Methods: Surgical outcomes were tested using a bilateral 35-minute renal ischemia-reperfusion model and a Mcfarlane wound healing model, where a pedicle flap measuring 2.5 x 1.25cm with a silicone flap placed inferior to flap to prevent angiogenesis from bellow was performed on the dorsum of the mouse and wound healing was observed for 7 days post operatively. Dietary interventions included 7 days of either an isocaloric protein restricted (0%) diet or 3 weeks of an isocaloric methionine restricted diet. A CGL transgenic overexpressing mouse model (10-12 weeks, C57BL/6 background) of increased endogenous H2S production was used to test the potential of increased endogenous H2S to protect from a severe 35-minute renal ischemia.

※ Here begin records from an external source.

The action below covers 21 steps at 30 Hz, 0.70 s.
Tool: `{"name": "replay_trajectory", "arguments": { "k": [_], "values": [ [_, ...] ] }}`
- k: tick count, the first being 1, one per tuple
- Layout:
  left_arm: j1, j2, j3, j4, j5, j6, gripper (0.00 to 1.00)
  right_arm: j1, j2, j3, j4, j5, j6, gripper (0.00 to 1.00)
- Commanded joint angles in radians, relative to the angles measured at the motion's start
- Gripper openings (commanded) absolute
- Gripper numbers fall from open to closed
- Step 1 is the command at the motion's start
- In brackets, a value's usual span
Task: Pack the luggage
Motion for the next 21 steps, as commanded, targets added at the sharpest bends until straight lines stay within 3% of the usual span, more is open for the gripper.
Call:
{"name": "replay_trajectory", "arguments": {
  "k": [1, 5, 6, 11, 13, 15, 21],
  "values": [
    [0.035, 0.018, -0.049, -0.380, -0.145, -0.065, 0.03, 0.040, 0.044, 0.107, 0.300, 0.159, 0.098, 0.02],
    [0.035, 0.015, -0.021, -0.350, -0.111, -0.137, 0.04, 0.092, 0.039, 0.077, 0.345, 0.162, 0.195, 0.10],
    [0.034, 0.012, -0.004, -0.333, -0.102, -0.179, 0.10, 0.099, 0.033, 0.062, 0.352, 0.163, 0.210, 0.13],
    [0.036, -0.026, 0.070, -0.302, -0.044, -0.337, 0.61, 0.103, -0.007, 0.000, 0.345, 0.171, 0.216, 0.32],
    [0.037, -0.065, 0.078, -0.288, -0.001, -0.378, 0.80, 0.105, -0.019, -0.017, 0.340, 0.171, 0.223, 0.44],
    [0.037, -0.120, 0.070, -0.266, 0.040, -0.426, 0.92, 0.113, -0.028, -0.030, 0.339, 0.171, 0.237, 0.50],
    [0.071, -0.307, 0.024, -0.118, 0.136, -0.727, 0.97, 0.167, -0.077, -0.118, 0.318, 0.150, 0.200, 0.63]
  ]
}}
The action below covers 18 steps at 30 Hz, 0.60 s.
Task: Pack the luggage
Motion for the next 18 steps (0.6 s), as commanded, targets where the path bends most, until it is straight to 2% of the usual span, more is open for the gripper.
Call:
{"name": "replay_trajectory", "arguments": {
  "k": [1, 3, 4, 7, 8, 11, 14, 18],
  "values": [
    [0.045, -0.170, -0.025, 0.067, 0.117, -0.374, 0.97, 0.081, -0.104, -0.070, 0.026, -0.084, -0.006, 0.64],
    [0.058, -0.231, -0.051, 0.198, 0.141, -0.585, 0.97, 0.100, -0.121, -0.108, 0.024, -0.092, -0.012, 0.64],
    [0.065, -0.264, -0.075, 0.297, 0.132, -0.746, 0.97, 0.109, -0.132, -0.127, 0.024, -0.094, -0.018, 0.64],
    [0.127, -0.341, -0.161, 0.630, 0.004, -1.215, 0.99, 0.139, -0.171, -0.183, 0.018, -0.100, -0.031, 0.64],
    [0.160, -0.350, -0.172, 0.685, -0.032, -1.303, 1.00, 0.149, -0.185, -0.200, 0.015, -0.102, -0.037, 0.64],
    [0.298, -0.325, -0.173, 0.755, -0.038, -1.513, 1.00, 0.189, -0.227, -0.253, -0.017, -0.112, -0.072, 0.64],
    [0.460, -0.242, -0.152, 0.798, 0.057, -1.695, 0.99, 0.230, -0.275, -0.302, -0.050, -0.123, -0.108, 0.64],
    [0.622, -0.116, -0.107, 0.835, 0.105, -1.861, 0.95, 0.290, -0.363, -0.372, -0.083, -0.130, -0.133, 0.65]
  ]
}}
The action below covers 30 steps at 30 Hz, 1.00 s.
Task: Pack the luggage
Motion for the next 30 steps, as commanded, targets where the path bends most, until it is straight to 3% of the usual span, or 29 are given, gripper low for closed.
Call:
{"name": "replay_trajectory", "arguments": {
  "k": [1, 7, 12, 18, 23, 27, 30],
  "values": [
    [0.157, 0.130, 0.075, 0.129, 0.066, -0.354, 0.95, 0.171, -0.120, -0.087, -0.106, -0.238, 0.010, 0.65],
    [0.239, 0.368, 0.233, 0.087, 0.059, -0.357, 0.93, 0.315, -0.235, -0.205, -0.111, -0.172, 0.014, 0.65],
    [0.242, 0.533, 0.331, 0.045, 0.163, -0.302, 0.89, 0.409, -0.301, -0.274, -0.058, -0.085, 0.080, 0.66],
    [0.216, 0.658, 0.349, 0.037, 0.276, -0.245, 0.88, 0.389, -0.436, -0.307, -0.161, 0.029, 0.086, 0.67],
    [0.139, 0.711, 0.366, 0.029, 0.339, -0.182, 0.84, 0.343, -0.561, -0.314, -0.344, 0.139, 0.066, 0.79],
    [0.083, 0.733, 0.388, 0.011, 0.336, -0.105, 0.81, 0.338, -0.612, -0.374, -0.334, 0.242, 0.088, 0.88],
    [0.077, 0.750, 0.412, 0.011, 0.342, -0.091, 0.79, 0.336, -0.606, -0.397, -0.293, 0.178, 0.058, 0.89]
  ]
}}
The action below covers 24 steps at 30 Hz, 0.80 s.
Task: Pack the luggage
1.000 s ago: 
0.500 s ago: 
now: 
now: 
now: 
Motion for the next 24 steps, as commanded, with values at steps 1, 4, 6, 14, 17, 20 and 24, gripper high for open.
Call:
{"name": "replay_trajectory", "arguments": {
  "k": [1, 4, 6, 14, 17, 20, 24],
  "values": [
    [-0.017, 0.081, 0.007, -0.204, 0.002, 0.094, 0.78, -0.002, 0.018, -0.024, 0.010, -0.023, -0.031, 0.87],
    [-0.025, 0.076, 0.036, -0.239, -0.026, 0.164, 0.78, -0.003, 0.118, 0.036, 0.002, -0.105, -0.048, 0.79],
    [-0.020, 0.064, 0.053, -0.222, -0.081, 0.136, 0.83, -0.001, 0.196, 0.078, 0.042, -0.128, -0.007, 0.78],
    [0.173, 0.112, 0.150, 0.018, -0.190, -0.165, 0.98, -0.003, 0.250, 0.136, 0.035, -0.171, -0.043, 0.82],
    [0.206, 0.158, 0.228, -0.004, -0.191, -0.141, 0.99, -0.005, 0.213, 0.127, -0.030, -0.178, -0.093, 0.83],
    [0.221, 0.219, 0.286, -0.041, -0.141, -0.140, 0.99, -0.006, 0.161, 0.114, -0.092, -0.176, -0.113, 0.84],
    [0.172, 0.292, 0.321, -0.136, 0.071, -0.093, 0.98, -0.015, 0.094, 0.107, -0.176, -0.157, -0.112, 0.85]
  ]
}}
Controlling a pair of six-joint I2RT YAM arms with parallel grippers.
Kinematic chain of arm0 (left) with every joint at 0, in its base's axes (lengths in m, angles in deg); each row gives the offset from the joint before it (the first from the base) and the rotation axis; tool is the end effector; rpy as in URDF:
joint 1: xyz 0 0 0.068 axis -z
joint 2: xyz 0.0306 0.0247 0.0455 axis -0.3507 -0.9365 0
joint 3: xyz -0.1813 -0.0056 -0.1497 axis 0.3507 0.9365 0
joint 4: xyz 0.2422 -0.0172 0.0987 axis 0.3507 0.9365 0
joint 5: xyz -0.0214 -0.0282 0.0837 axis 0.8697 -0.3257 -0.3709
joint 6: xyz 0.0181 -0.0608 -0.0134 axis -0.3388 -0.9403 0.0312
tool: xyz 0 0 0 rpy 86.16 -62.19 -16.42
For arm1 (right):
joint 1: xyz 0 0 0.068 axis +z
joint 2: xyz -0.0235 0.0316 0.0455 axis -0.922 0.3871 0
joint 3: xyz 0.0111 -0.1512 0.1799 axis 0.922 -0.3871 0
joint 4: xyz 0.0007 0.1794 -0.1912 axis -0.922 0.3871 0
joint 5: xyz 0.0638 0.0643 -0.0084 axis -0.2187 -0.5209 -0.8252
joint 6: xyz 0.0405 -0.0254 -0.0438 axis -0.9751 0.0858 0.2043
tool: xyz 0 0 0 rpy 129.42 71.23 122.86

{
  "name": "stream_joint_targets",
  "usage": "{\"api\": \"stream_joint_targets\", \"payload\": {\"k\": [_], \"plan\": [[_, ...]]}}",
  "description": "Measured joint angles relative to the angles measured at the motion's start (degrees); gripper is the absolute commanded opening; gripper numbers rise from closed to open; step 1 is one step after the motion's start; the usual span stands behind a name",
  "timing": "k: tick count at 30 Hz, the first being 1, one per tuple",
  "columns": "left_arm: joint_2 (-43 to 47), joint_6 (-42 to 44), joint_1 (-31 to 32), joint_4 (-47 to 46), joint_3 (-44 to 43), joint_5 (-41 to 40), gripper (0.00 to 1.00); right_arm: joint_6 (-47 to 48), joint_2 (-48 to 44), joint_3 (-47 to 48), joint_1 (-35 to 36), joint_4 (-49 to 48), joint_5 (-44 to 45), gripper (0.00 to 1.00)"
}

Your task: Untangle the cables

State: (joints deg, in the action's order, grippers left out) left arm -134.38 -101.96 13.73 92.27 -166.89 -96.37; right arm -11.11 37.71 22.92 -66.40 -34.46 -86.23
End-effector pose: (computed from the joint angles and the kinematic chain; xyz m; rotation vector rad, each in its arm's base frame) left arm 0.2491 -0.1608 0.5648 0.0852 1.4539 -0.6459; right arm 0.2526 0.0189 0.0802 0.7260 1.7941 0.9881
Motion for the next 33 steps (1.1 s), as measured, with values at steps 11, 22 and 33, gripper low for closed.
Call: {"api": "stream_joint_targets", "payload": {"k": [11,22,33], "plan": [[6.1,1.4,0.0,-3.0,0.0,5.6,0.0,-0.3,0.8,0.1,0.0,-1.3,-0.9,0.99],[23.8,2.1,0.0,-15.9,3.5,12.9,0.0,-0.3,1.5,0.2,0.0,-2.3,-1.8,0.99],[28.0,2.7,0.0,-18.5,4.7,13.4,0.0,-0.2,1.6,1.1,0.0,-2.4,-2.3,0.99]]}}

Results: PR mice revealed a trend towards accelerated wound healing, with no difference in percentage of viable skin 7 days after surgery (Figure A). MR mice displayed accelerated wound healing 1-4 days after surgery compared to controls while after 7 days, as with PR mice, no difference in percentage viable skin was observed (Figure B). Also, 75% of CGLtg mice survived at post operative day 3 following bilateral renal ischemia, compared to a 100% mortality of littermate controls (p<0.05,Figure C), thereby elucidating the benefits of H2S upregulation on ischemia-reperfusion damage and survival.
Conclusion: Reducing protein intake or specific amino acids prior to surgery without reducing calories in pre-clinical models protects against ischemia-reperfusion injury and may protect against surgical stress. Improving mortality via the reduction of ischemia reperfusion damage using a CGLtg mouse we elaborate on our previous work that these dietary benefits are largely secondary to upregulation of endogenous H2S. Here we show that such brief dietary-manipulations stand as simple strategies toward improving the host response to surgical injury and they do not inhibit or impair wound healing in mice, thereby further enhancing clinical applicability.